Compilation album
- Released: October 6, 1998
- Recorded: 1960s
- Genre: Garage rock; proto-punk;
- Label: Crypt

chronology
|  | Teenage Shutdown! Jump, Jive & Harmonize (1998) | Teenage Shutdown! You Treated Me Bad! (1998) |

= Teenage Shutdown! Jump, Jive & Harmonize =

Teenage Shutdown! Jump, Jive & Harmonize (subtitled Pounding, Pulverizing, All-Out Punk Dance Ravers) is a compilation album featuring garage rock musical artists that recorded during the 1960s. It is the first installment of the Teenage Shutdown! series, and was released on Crypt Records on October 6, 1998 (see 1998 in music).

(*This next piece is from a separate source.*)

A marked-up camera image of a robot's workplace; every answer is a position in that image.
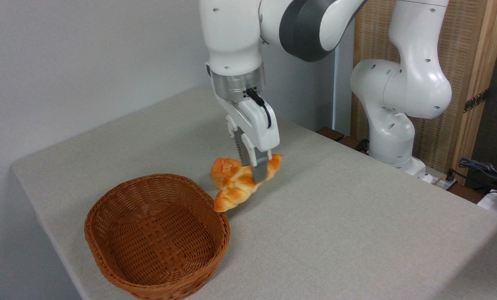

Musical highlights include the title track by the Latino band Thee Midniters, which was recorded relatively live, and is marked by Willie Garcia's raucous lead vocals and harmonica-organ duel arrangements. The Five Americans, who are best known for their Top Ten hit "Western Union", are featured with their early cover version of "Slippin' and Slidin'". Arguably the rarest track on the album is the Shandells' "Gorilla", which reportedly only had 100 copies released. The only song on the album to chart is Del Shannon's lesser-known piece, "Move It on Over", reaching number 128 nationally. Among the more recognizable compositions are the Preachers' rendition of "Who Do You Love?", the Groupies' "I'm a Hog for You", and the Human Beings' "Ain't That Lovin' You Baby", all of which have appeared on several other compilations.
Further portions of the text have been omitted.